▶ _What the task asks_
Write out each line of the records that has "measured" in it.

● ● ●

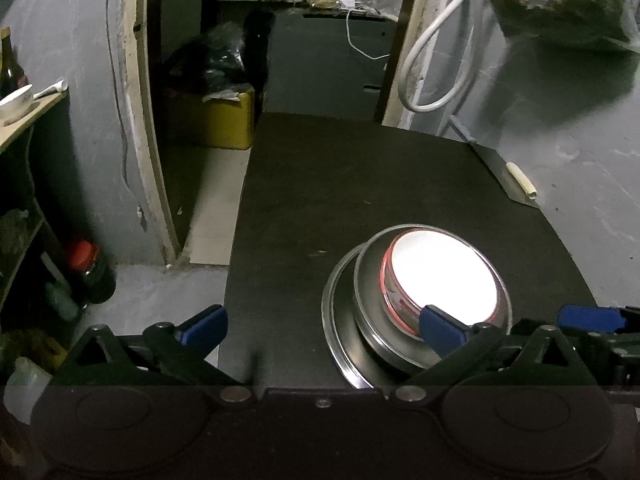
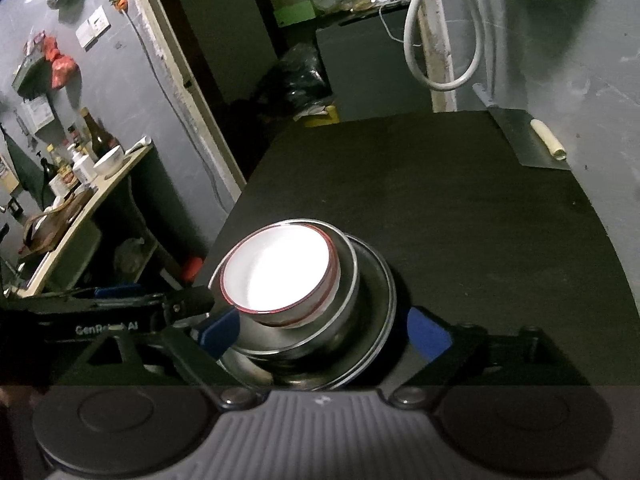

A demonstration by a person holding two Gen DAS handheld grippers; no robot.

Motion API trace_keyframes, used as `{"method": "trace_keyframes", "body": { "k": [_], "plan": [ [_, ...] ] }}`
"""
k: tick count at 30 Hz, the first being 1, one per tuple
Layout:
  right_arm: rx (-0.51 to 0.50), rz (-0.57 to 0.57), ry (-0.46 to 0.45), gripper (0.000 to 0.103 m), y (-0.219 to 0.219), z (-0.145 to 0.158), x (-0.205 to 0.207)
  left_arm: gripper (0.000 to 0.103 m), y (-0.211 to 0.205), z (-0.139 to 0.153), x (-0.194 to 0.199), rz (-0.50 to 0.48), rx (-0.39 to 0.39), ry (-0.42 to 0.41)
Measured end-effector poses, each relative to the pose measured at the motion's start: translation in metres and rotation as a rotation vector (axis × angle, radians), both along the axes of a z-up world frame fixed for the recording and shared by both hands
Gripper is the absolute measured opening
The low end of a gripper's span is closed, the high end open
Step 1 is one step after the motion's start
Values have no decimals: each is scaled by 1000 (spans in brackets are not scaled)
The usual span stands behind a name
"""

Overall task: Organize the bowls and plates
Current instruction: 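Open both grippers and pull them back from the bowl stack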

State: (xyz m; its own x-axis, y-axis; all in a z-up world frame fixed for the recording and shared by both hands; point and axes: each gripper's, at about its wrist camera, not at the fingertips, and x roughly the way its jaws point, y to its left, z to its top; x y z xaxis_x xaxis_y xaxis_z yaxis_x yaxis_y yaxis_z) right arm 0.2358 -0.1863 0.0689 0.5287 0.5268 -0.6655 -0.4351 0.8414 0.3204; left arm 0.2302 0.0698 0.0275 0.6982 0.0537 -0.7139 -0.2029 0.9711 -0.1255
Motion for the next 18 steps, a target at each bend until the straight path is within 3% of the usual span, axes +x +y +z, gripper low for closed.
{"method": "trace_keyframes", "body": {
  "k": [9, 18],
  "plan": [
    [7, -64, -23, 103, -2, 7, -15, 102, 0, 10, -17, -34, 19, -13],
    [10, -141, -29, 103, -4, 7, -30, 102, 6, 17, -35, -54, 23, -24]
  ]
}}
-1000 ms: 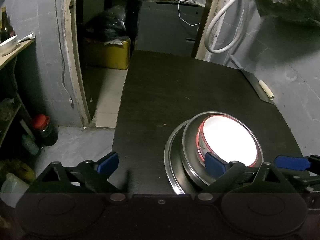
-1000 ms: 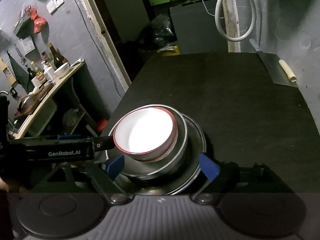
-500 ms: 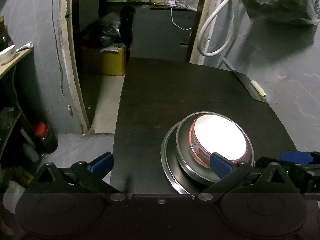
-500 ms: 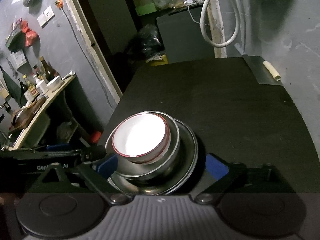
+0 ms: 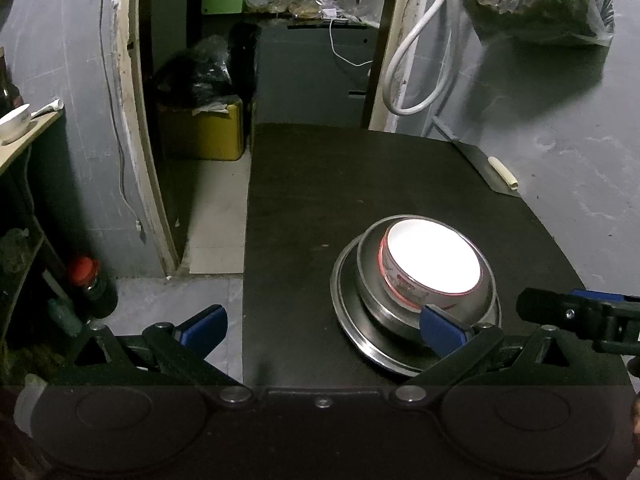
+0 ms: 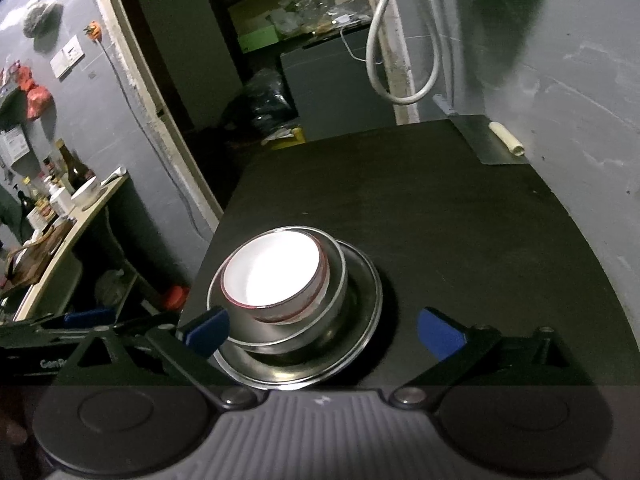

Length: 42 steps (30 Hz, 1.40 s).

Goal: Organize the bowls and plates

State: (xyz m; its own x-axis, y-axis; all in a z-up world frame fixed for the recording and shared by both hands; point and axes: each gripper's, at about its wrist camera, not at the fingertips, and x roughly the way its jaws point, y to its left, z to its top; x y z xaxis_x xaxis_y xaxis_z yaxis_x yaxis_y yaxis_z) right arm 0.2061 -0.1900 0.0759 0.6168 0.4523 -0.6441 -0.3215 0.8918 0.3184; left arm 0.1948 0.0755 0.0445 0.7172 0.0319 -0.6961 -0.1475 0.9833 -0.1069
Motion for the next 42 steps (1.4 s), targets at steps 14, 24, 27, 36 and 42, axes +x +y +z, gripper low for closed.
{"method": "trace_keyframes", "body": {
  "k": [14, 24, 27, 36, 42],
  "plan": [
    [-27, -36, -17, 103, 0, 7, -20, 102, 4, 7, -16, -21, -15, -28],
    [1, -58, -13, 103, 0, 4, -29, 102, 6, 11, -27, -38, 12, -24],
    [2, -63, -18, 103, 2, 4, -32, 102, 6, 12, -29, -39, 12, -24],
    [11, -89, -16, 103, 5, -1, -43, 102, 12, 14, -43, -60, 29, -17],
    [21, -113, -18, 103, 11, -5, -52, 102, 17, 15, -54, -80, 43, -21]
  ]
}}
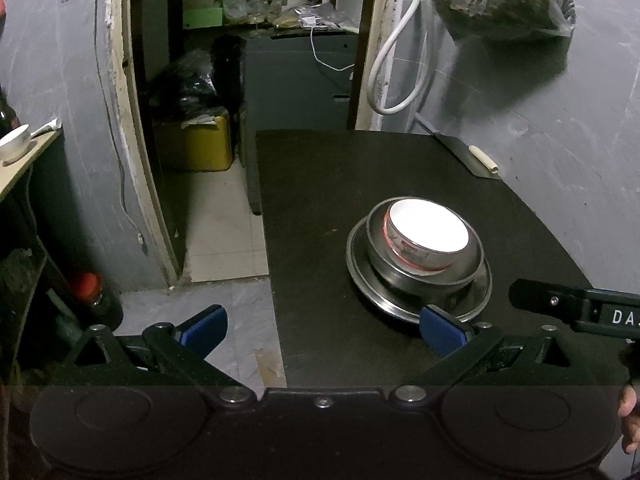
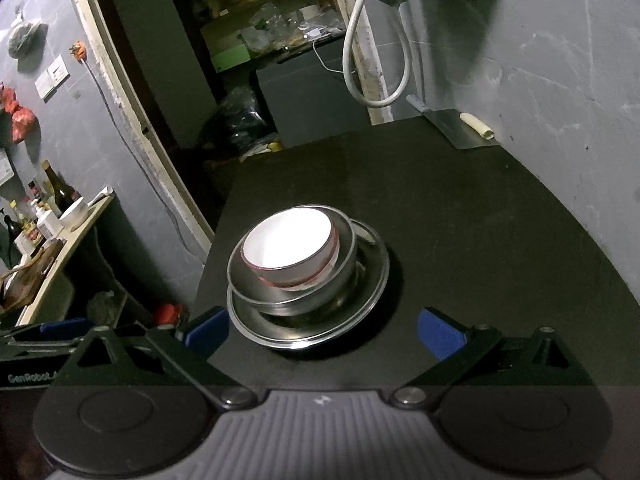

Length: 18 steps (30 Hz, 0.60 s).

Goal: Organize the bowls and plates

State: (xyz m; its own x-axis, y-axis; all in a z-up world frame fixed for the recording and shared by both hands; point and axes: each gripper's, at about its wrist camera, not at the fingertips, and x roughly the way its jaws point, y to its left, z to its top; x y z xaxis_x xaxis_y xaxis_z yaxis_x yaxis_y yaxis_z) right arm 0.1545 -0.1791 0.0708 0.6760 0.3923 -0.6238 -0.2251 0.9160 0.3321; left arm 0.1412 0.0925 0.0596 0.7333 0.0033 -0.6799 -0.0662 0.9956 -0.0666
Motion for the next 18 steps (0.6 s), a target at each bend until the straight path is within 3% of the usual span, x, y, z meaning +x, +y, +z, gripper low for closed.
{"method": "trace_keyframes", "body": {
  "k": [14, 18],
  "plan": [
    [-102, -81, -156, 103, 13, 19, -29, 102, 10, 4, -11, -28, -22, -104],
    [-117, -105, -159, 103, 10, 20, -33, 102, 11, 2, -13, -19, -29, -116]
  ]
}}
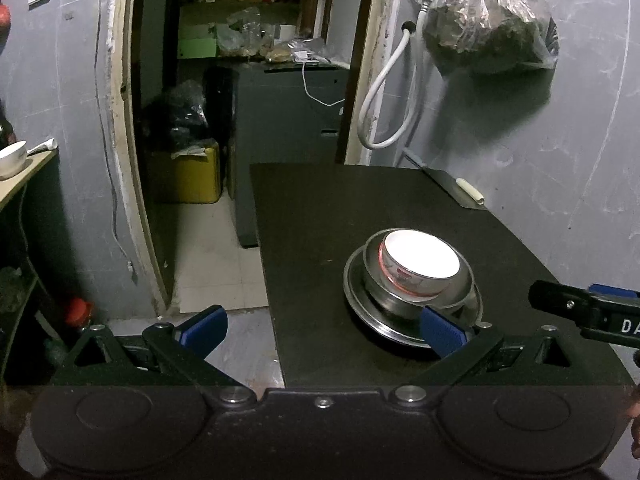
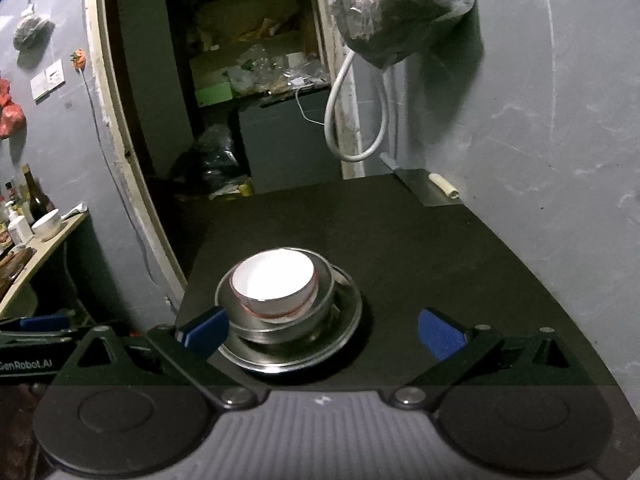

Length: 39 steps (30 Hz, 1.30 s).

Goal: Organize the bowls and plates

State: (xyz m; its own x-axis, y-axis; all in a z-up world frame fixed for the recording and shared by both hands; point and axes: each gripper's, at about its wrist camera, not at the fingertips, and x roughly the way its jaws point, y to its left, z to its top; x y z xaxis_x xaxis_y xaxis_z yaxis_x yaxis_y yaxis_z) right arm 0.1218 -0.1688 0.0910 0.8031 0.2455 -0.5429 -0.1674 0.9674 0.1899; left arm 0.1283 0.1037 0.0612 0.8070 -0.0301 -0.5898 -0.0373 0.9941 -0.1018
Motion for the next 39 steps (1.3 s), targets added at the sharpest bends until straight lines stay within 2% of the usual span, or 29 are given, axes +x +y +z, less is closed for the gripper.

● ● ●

▶ _Output for this task_
Measured end-effector poses, each relative to the pose measured at the motion's start: translation in metres and rotation as a rotation vector (axis × angle, radians), both along the axes of a z-up world frame fixed for the recording and shared by both hands
Gripper is the absolute measured opening

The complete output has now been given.